Hi all,
I am slowly working on a SwitchInst optimizer (http://llvm.org/PR8125)
and now I am running into a deficiency of the x86
peephole optimizer (or jump-threader?). Here is what I get:
andl $3, %edi
je .LBB0_4
# BB#2: # %nz
# in Loop: Header=BB0_1 Depth=1
cmpl $2, %edi
je .LBB0_6
# BB#3: # %nz.non-middle
# in Loop: Header=BB0_1 Depth=1
cmpl $2, %edi
jbe .LBB0_4
# BB#5: # %sw.bb6
ret
the second 'cmpl' is totally redundant, which pass is
(or would be) in charge of removing it?
Cheers,
Gabor
MachineCSE should be in charge of zapping it.
-Chris
Hi all,
I am slowly working on a SwitchInst optimizer (http://llvm.org/PR8125)

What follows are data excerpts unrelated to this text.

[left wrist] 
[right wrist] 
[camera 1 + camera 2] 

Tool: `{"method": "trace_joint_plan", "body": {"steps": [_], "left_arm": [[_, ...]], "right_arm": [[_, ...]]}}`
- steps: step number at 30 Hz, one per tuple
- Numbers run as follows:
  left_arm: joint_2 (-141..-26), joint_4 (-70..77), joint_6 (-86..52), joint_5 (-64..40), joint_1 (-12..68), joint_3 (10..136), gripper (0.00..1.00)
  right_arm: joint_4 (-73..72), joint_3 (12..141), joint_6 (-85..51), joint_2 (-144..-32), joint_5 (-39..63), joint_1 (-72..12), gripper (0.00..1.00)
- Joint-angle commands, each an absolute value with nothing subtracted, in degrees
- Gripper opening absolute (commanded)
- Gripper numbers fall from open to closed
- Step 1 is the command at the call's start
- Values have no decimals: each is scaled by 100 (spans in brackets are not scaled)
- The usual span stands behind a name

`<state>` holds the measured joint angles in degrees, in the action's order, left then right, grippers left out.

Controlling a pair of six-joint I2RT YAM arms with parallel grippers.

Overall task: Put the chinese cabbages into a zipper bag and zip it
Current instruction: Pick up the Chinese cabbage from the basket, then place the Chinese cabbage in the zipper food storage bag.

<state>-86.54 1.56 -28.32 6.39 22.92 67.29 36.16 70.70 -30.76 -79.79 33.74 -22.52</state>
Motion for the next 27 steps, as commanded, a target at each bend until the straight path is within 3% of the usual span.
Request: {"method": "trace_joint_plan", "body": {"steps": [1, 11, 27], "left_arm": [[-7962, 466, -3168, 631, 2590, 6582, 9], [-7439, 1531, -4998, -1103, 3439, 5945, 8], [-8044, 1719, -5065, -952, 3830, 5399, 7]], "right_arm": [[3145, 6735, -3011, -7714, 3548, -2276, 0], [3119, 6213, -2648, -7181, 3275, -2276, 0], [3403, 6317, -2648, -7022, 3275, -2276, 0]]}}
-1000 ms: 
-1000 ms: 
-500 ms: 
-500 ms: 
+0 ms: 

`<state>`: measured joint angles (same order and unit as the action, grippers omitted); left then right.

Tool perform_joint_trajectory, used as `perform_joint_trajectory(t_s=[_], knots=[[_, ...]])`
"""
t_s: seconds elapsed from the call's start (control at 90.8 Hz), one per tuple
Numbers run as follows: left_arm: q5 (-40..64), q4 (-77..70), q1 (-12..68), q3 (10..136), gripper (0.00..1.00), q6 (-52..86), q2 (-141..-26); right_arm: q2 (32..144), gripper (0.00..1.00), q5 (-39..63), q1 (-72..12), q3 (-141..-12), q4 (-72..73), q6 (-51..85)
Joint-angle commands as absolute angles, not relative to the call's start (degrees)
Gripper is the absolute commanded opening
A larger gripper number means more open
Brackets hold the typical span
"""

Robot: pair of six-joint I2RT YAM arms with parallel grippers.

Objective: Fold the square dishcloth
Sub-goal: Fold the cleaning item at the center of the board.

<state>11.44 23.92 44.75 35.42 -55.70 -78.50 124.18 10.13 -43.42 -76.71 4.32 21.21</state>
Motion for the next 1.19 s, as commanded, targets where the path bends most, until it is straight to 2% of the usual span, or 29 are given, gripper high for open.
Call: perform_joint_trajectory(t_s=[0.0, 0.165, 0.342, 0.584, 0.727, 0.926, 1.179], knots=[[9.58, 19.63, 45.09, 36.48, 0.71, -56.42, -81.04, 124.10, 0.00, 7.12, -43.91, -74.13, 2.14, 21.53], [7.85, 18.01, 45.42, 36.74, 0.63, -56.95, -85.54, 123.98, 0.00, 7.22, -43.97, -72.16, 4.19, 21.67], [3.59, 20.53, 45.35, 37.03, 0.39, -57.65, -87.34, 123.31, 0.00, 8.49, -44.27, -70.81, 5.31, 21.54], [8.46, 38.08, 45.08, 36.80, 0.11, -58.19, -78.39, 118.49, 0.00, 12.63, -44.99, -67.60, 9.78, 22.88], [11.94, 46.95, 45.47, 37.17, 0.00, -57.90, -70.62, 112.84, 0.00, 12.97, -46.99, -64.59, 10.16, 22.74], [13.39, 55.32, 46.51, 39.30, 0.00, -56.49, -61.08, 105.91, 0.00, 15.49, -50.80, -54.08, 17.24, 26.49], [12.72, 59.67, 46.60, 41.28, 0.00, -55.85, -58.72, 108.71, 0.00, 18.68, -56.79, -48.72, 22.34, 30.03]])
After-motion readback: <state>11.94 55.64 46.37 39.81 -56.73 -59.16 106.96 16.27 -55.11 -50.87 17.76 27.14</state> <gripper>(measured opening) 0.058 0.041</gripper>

and now I am running into a deficiency of the x86
peephole optimizer (or jump-threader?). Here is what I get:
andl $3, %edi
je .LBB0_4
# BB#2: # %nz
# in Loop: Header=BB0_1
Depth=1
cmpl $2, %edi
je .LBB0_6
# BB#3: # %nz.non-middle
# in Loop: Header=BB0_1
Depth=1
cmpl $2, %edi
jbe .LBB0_4
# BB#5: # %sw.bb6
ret
the second 'cmpl' is totally redundant, which pass is
(or would be) in charge of removing it?
MachineCSE should be in charge of zapping it.
Hi Chris,
I had a look into MachineCSE, but it looks like MBB-oriented.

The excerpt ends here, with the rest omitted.